Is your writing “readable”? How do you know?

To introduce the concept of readability, I have some more questions for you.

Have you ever used “big” words in an attempt to seem smarter than you are? Have you ever looked up a word in the dictionary . . . and then had to look up the words found in its definition?

I can see most of you nodding your heads. I can see a few smiles, too. 😉

Now let me ask you:

  • Have you ever wondered if the words you choose to use are too difficult for others to read and/or understand?
  • Have you ever wondered what others really think of your writing (whether it’s found in a blog post, an ebook, a novel, an essay, an article, etc.)?
  • Have you ever read something that was hard to understand (because of all the words you didn’t know the definitions to)?

I bet all of your answers to these questions are “yes.”

But . . . do you know what “readability” really is?

What this post on readability will do for you

This post will:

  • teach you what readability is
  • discuss some history behind how readability is measured
  • indicate the different methods for how readability can be measured
  • give you links to the free, online readability calculators that writers, bloggers, and freelancers should use
  • two additional articles you can read to expand your mind, and
  • it will also mention a brief announcement from Wording Well

You NEED to Consider Readability

Have you ever seriously contemplated the readability of your blog post, books, or articles, and then tailored your writing to your specific audience?

If you are shaking your head shamefully, that’s okay; most people don’t.

Perhaps you didn’t know what to do.

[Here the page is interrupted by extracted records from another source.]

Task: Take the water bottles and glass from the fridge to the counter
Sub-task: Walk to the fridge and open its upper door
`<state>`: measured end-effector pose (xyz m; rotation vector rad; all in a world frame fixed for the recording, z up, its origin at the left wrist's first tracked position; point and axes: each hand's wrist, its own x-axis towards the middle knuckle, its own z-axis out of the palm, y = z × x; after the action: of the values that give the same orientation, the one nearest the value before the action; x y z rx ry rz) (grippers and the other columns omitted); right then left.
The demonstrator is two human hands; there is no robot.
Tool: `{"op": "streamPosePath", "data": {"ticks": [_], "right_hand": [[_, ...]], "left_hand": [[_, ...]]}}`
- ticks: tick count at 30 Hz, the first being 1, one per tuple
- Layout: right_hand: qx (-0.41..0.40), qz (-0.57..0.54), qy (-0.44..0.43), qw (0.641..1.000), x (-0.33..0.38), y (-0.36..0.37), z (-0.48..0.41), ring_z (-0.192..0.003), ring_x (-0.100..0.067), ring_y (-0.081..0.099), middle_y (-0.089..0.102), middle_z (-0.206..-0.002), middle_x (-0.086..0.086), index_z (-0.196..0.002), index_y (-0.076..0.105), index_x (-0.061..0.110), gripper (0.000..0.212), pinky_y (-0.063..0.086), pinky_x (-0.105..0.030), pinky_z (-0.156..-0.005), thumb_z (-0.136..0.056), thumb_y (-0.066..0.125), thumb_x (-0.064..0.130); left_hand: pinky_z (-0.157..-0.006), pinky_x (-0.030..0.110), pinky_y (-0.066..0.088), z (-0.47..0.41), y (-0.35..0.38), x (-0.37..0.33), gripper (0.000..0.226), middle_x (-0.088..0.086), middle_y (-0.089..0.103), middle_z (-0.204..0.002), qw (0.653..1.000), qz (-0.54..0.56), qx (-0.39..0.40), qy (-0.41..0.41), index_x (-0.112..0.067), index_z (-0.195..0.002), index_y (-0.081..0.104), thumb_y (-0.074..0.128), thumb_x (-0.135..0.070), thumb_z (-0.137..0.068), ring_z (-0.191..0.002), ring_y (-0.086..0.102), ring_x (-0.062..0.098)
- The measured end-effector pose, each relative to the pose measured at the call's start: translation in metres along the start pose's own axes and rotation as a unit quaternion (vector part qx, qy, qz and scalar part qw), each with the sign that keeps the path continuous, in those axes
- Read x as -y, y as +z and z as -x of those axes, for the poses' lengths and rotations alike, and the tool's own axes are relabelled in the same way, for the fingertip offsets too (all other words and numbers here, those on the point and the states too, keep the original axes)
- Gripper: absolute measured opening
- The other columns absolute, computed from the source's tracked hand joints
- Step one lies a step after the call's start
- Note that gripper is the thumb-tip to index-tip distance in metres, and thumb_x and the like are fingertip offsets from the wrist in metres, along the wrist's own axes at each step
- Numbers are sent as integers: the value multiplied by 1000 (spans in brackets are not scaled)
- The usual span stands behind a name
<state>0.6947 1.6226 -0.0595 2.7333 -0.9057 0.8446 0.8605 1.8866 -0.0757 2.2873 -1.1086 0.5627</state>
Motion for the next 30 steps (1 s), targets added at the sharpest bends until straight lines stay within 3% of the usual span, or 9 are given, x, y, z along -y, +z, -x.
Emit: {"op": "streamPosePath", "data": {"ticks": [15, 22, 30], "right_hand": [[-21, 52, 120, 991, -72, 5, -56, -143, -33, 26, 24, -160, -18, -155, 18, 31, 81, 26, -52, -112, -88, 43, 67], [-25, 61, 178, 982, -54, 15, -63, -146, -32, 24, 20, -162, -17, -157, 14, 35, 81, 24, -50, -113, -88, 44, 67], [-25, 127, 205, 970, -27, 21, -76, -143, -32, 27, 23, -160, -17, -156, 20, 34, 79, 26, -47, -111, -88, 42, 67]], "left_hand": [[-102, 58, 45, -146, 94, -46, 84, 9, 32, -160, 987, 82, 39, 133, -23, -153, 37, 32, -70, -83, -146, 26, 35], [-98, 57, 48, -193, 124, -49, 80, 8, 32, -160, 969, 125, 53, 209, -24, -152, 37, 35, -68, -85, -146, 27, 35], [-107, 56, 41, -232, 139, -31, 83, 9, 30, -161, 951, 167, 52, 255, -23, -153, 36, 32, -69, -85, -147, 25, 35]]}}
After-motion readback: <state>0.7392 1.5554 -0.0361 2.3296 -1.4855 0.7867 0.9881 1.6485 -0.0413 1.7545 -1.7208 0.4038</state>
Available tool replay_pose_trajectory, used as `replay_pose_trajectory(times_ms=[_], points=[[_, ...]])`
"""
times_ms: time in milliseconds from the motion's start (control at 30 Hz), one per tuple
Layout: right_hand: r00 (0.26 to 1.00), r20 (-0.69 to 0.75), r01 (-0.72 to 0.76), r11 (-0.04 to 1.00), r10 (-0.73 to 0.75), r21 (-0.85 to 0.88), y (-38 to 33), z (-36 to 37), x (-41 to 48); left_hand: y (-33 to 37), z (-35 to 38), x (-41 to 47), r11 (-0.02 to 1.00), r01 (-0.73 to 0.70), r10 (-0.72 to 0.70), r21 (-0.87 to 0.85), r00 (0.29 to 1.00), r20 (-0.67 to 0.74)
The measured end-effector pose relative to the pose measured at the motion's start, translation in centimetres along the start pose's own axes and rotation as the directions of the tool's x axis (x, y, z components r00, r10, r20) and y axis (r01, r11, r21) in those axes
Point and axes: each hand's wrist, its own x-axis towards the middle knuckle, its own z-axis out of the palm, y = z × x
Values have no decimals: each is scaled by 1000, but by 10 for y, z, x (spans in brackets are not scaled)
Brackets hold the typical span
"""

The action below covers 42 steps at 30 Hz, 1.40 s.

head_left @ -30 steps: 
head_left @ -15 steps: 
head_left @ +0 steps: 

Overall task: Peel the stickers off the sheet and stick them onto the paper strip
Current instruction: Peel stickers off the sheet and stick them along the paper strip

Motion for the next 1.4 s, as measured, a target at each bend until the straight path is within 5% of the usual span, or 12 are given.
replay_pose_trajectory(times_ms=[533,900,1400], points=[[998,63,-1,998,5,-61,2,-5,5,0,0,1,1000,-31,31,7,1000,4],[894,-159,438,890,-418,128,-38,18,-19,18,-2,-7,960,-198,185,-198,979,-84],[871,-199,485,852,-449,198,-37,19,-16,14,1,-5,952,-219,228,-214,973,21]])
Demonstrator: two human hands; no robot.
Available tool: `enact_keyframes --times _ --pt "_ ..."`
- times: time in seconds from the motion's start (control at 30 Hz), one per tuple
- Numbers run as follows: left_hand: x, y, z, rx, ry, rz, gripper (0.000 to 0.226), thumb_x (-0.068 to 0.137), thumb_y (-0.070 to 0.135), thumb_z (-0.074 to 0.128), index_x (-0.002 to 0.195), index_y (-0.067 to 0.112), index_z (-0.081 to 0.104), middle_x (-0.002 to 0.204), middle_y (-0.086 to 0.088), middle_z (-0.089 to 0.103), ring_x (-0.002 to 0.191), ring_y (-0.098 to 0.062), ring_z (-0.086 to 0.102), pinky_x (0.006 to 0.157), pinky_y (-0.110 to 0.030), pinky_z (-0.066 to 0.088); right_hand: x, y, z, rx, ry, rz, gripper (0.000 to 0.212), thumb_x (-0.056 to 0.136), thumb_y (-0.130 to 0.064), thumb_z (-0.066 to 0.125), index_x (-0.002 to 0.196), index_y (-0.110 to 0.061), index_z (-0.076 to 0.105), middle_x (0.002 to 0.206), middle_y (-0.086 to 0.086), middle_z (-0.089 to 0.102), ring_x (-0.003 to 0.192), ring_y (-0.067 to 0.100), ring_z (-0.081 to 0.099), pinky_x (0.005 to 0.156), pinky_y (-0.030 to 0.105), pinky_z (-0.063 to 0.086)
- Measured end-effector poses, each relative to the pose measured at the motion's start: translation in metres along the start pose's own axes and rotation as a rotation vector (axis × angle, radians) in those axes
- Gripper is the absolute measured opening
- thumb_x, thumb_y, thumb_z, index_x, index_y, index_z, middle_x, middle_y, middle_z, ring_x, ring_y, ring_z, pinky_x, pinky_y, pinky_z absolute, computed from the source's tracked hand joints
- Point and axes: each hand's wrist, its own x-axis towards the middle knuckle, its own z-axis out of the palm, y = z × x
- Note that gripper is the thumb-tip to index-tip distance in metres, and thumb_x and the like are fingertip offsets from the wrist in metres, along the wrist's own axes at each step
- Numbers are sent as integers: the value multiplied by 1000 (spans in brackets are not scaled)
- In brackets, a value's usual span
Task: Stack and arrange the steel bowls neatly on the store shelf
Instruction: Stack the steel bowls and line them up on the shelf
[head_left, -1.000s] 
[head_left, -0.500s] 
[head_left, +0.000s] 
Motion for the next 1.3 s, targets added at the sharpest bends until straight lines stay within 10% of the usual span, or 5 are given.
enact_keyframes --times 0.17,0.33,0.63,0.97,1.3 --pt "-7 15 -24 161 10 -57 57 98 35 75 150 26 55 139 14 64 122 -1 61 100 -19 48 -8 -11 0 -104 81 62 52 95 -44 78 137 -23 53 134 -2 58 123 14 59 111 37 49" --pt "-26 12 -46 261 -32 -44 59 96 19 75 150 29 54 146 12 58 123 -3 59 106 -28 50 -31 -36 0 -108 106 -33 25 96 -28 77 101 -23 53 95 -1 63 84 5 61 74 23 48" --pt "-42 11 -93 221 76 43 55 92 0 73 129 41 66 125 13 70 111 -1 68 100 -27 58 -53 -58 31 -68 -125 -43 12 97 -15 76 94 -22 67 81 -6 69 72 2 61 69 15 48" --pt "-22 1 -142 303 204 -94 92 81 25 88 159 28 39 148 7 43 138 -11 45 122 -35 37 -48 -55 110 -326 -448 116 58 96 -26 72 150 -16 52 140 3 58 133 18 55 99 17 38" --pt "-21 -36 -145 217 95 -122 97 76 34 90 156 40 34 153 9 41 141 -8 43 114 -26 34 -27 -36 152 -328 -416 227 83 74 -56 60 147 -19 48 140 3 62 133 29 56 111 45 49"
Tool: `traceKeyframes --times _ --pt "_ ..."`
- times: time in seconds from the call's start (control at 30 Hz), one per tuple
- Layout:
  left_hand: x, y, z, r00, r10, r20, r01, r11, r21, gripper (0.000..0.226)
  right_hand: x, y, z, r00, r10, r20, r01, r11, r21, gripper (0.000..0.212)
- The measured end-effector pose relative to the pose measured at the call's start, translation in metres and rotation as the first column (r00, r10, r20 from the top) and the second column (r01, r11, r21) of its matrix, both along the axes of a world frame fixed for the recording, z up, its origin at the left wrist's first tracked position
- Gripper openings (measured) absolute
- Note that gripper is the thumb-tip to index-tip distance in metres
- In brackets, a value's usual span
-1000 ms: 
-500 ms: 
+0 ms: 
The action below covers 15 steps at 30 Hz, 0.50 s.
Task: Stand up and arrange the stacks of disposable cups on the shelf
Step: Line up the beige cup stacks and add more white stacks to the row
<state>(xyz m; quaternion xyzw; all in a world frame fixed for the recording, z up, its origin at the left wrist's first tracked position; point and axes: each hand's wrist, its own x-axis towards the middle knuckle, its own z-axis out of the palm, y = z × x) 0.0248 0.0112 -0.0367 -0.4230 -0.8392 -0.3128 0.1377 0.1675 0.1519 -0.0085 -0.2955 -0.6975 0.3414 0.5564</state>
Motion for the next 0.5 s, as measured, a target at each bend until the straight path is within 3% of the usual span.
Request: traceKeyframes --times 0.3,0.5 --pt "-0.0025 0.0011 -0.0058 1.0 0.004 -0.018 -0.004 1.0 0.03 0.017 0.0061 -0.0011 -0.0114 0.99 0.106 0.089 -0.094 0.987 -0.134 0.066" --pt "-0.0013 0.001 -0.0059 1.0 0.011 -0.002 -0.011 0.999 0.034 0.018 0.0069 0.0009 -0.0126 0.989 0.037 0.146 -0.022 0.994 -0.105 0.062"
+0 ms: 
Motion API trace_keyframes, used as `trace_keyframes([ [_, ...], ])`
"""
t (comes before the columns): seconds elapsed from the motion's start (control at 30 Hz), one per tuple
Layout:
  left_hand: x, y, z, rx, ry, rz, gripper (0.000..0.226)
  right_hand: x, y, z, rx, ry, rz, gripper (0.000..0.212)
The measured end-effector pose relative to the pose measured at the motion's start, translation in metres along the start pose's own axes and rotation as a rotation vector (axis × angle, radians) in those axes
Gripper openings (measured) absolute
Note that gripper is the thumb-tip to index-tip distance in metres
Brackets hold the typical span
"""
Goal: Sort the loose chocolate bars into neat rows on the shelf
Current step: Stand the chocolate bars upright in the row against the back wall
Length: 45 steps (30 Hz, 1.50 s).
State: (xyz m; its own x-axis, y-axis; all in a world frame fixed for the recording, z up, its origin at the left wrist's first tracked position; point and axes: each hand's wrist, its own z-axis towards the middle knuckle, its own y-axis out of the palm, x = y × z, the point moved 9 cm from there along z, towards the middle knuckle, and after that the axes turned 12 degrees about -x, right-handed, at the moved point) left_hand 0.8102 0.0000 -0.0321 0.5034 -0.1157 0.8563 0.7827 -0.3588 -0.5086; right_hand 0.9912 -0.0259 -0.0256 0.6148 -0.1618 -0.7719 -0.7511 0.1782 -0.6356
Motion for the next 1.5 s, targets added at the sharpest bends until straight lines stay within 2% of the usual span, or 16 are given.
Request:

Perhaps you didn’t know that you could check the readability of your text.

Perhaps – and this is the more likely option – you’ve never really considered what readability means, how it affects your readers, and how important it actually is.

If you are an author, blogger, writer, freelancer, student (or wannabe author, blogger, writer, freelancer or student), there are a few critical things you should know about readability.

Smiling Senior Woman Reading A Book

What is Readability?

Readability is the measure of written language that makes it easy to read and understand.

Readability tests, which are mathematical formulas, were designed to assess the suitability of books for students at particular grade levels or ages. They were also meant to save time – because before the formula were used those decisions were made on recommendations of educators and librarians who read the books. These people were taking books already written and figuring out who were the appropriate reading groups.~ Source: All About Readability

The tests were intended to help educators, librarians and publishers make decisions about purchase and sale of books.

Readability, however, is dependent upon many characteristics: age, race, culture, and education. The use of slang also plays a part in readability. I think we all know that each culture (heck, even each generation!) has its own slang words or phrases!

Slang

Slang refers to a type of language that consists of words and phrases that are regarded as very informal, are more common in speech than writing, and are typically restricted to a particular context or group of people. To brush up on or learn some American slang, I’d recommend opting to get 10 randomly chosen slang expressions from their database.  You’ll be amazed at what you’ll learn!

Of the 288 factors that were identified, format or design factors were found to be among the three most important clusters of contributors to making a text easier or more difficult to read.

Reading and Writing

One of the reasons I love reading and writing stems from my love for word. When I read and write, I get to be exposed to more words!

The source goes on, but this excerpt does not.